The Mormon Battalion, a volunteer unit of between 534 and 559 Latter-day Saint men, served from July 1846 to July 1847 in the 1846 U.S. campaign against Mexico. It was the only religiously based unit in United States military history. Women and children—families of some of the men—accompanied the battalion; some of the women volunteered as laundresses. The battalion made an arduous march of nearly 2,000 miles from Council Bluffs, Iowa, to San Diego, California, led by Latter-day Saint company officers under the command of United States Army officers.

Although the Mormon Battalion never engaged in an actual battle, it earned a rightful place in the history of the West. The march and the service rendered was instrumental in helping the U.S. secure much of the American Southwest to include new territory in several Western states. Of particular noteworthiness was the Gadsden Purchase of much of southern Arizona in 1853. The march also opened a southern wagon route to California, and veterans of the battalion played significant roles in the westward expansion of California, Utah, Arizona, and other parts of the West.

Formerly known as the Mormon Battalion Visitors’ Center or Mormon Battalion Historic Site at San Diego, the site was established in 2009 and opened to the public in January 2010. It is operated and maintained by The Church of Jesus Christ of Latter-day Saints.

The San Diego site is significant because the Mormon Battalion arrived there on January 29, 1847. While in San Diego, the battalion fulfilled its enlistment agreement by performing routine peacetime garrison duty, and building wells, Fort Moore, a courthouse, and houses until it was discharged July 16, 1847. Some members of the battalion reenlisted for six more months, some moved on to the San Francisco area, but most traveled to join the Mormon pioneers in the Great Basin and arrived in the Salt Lake Valley on October 16, 1847.

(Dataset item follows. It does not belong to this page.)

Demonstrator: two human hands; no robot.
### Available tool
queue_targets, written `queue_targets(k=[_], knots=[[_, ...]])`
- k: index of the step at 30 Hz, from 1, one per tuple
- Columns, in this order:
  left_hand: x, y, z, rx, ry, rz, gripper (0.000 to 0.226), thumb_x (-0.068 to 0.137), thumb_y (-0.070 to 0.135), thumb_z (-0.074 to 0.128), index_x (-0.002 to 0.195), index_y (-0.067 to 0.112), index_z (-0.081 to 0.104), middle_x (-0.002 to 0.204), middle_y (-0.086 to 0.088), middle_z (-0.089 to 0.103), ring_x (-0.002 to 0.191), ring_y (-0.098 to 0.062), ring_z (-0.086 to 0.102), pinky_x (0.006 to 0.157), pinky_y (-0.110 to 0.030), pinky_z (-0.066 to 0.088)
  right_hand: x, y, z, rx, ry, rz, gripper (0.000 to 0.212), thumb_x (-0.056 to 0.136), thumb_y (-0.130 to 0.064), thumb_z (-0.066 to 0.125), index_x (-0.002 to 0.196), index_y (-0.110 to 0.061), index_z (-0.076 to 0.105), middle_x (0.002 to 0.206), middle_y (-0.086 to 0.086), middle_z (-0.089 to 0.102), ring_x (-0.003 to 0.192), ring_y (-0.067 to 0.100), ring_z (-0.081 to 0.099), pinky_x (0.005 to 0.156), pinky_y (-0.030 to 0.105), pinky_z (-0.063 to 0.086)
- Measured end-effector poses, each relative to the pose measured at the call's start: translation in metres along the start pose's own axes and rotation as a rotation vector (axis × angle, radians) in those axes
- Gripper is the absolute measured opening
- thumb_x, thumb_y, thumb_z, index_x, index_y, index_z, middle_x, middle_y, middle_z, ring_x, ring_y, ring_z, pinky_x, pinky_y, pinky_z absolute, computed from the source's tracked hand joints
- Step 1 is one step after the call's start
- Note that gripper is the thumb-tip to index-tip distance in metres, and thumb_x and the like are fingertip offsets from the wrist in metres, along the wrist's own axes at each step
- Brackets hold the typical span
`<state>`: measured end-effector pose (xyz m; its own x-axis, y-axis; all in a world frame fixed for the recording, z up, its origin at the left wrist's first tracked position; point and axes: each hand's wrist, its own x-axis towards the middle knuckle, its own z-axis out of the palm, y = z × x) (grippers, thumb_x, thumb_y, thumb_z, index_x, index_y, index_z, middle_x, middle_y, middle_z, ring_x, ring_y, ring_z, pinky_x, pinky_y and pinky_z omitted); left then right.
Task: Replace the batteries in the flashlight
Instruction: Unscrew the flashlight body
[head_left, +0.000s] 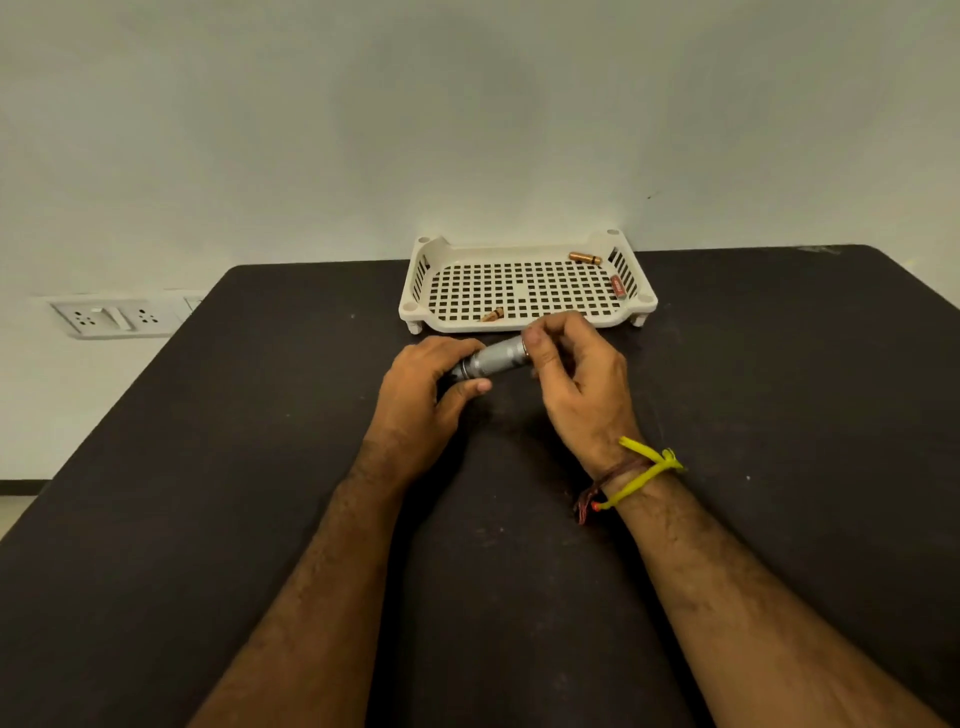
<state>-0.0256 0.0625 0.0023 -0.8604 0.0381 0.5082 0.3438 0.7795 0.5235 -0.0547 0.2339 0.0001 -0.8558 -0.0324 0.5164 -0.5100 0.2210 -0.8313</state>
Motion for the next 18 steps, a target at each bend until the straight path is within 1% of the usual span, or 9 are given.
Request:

The Mormon Battalion Center at San Diego was restored and includes interactive displays, hands on activities, and entertaining presentations for people of all ages. Those who visit the site are also able to relive the trials and accomplishments of the Mormon Battalion through journals of members of the battalion. The facility is located at 2510 Juan Street, San Diego, California. It is open daily from 9:00 a.m. to 9:00 p.m. and admission is free.

On June 21, 2014, the Conference of California Historical Societies honored the site with the California Historian of the Year Commercial Award, noting that the Mormon Battalion was a major contributor to California history and the expansion of the western United States.